首先,我们先完成可以生成正确IIC时序的时序控制模块
//首先我们先完成IIC的时序的实现
module i2c_timing_ctrl
#(
parameter CLK_FREQ = 100_000000, //100 MHz
parameter I2C_FREQ = 10_000 //10 KHz(< 400KHz)
)
(
//global clock
input clk, //100MHz
input rst_n, //system reset
//i2c interface
output i2c_sclk, //i2c clock
inout i2c_sdat, //i2c data for bidirection
//user interface
input [7:0] i2c_config_size, //i2c config data counte
output reg [7:0] i2c_config_index, //i2c config reg index, read 2 reg and write xx reg
input [23:0] i2c_config_data, //i2c config data
output i2c_config_done, //i2c config timing complete
output reg [7:0] i2c_rdata //i2c register data while read i2c slave
);
首先在初始化的时候,需要等待一段时间
//----------------------------------------
//Delay XXXus until i2c slave is steady
reg [16:0] delay_cnt;
localparam DELAY_TOP = CLK_FREQ/1000; //1ms Setting time after software/hardware reset
always@(posedge clk or negedge rst_n)
begin
if(!rst_n)
delay_cnt <= 0;
else if(delay_cnt < DELAY_TOP - 1'b1)
delay_cnt <= delay_cnt + 1'b1;
else
delay_cnt <= delay_cnt;
end
wire delay_done = (delay_cnt == DELAY_TOP - 1'b1) ? 1'b1 : 1'b0;
//----------------------------------------
//----------------------------------------
//I2C Control Clock generate
reg [15:0] clk_cnt; //divide for i2c clock
reg i2c_ctrl_clk; //i2c control clock, H: valid; L: valid
reg i2c_transfer_en; //send i2c data before, make sure that sdat is steady when i2c_sclk is valid
reg i2c_capture_en; //capture i2c data while sdat is steady from cmos
always@(posedge clk or negedge rst_n)
begin
if(!rst_n)
begin
clk_cnt <= 0;
i2c_ctrl_clk <= 0;
i2c_transfer_en <= 0;
i2c_capture_en <= 0;
end
else if(delay_done)
begin
if(clk_cnt < (CLK_FREQ/I2C_FREQ) - 1'b1)
clk_cnt <= clk_cnt + 1'd1;
else
clk_cnt <= 0;
//i2c control clock, H: valid; L: valid(divide the freuquency)

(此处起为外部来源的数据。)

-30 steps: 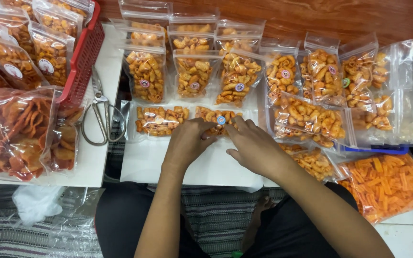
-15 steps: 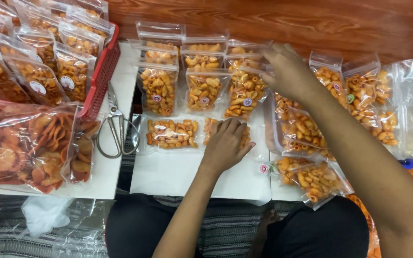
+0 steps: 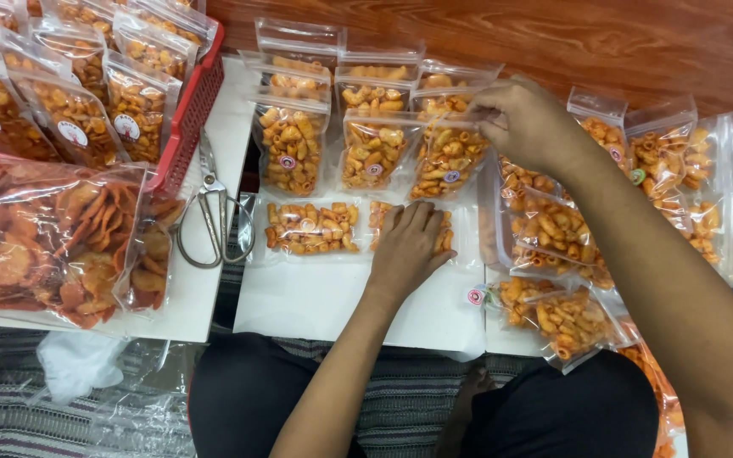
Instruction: Manually applying small circular labels to clear plastic bags filled with snacks.
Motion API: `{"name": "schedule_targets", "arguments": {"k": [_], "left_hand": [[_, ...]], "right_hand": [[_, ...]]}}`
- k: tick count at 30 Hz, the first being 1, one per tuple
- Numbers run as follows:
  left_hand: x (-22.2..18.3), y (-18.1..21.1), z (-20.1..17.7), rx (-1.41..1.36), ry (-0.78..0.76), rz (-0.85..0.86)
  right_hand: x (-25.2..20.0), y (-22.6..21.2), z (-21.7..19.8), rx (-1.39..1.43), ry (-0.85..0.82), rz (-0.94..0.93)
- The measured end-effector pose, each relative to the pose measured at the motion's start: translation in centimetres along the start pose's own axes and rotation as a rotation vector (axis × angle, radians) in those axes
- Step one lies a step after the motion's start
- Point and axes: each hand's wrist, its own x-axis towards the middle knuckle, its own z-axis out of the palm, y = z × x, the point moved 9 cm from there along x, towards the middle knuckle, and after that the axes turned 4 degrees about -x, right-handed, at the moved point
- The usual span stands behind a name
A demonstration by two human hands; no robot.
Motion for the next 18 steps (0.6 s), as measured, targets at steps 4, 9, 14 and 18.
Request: {"name": "schedule_targets", "arguments": {"k": [4, 9, 14, 18], "left_hand": [[0.0, 0.1, -0.1, 0.023, 0.012, 0.006], [0.1, 0.1, 0.0, 0.047, 0.018, 0.001], [0.0, 0.3, -0.3, 0.058, 0.027, 0.014], [0.3, 0.7, -1.1, 0.041, 0.038, 0.035]], "right_hand": [[-0.3, -0.7, -0.3, -0.010, -0.062, 0.076], [-0.5, -0.5, -0.8, 0.040, -0.047, 0.131], [-0.7, 0.2, -1.4, 0.050, 0.032, 0.049], [-2.5, -0.5, -4.2, 0.101, 0.046, 0.114]]}}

i2c_ctrl_clk <= ((clk_cnt >= (CLK_FREQ/I2C_FREQ)/4 + 1'b1) &&
(clk_cnt < (3*CLK_FREQ/I2C_FREQ)/4 + 1'b1)) ? 1'b1 : 1'b0;
//send i2c data before, make sure that sdat is steady when i2c_sclk is valid
i2c_transfer_en <= (clk_cnt == 16'd0) ? 1'b1 : 1'b0;
//capture i2c data while sdat is steady from cmos
i2c_capture_en <= (clk_cnt == (2*CLK_FREQ/I2C_FREQ)/4 - 1'b1) ? 1'b1 : 1'b0;
end
else
begin
clk_cnt <= 0;
i2c_ctrl_clk <= 0;
i2c_transfer_en <= 0;
i2c_capture_en <= 0;
end
end
下面对状态机进行设计,首先设计各个状态,其中的ACKL等过程都是SCCB传输中必要的部分。SCCB的具体规则和IIC类似,可以自行查找,这里我们不过多解释。
//-----------------------------------------
//I2C Timing state Parameter
localparam I2C_IDLE = 5'd0;
//Write I2C: {ID_Address, REG_Address, W_REG_Data}
localparam I2C_WR_START = 5'd1;
localparam I2C_WR_IDADDR = 5'd2;
localparam I2C_WR_ACK1 = 5'd3;
localparam I2C_WR_REGADDR = 5'd4;
localparam I2C_WR_ACK2 = 5'd5;
localparam I2C_WR_REGDATA = 5'd6;
localparam I2C_WR_ACK3 = 5'd7;
localparam I2C_WR_STOP = 5'd8;
//I2C Read: {ID_Address + REG_Address} + {ID_Address + R_REG_Data}
localparam I2C_RD_START1 = 5'd9;
localparam I2C_RD_IDADDR1 = 5'd10;
localparam I2C_RD_ACK1 = 5'd11;
localparam I2C_RD_REGADDR = 5'd12;
localparam I2C_RD_ACK2 = 5'd13;
localparam I2C_RD_STOP1 = 5'd14;
localparam I2C_RD_IDLE = 5'd15;
localparam I2C_RD_START2 = 5'd16;
localparam I2C_RD_IDADDR2 = 5'd17;
localparam I2C_RD_ACK3 = 5'd18;
localparam I2C_RD_REGDATA = 5'd19;
localparam I2C_RD_NACK = 5'd20;
localparam I2C_RD_STOP2 = 5'd21;
了解了通信协议后,我们需要设置每次传输时通过IIC总线传输到摄像头中的数据,这里我们提前初始化OV7725时需要写的寄存器的值和地址都写进去,这里我们采取的方案是开辟一块空间存储将这些有效值和地址,通过索引的方式来读取。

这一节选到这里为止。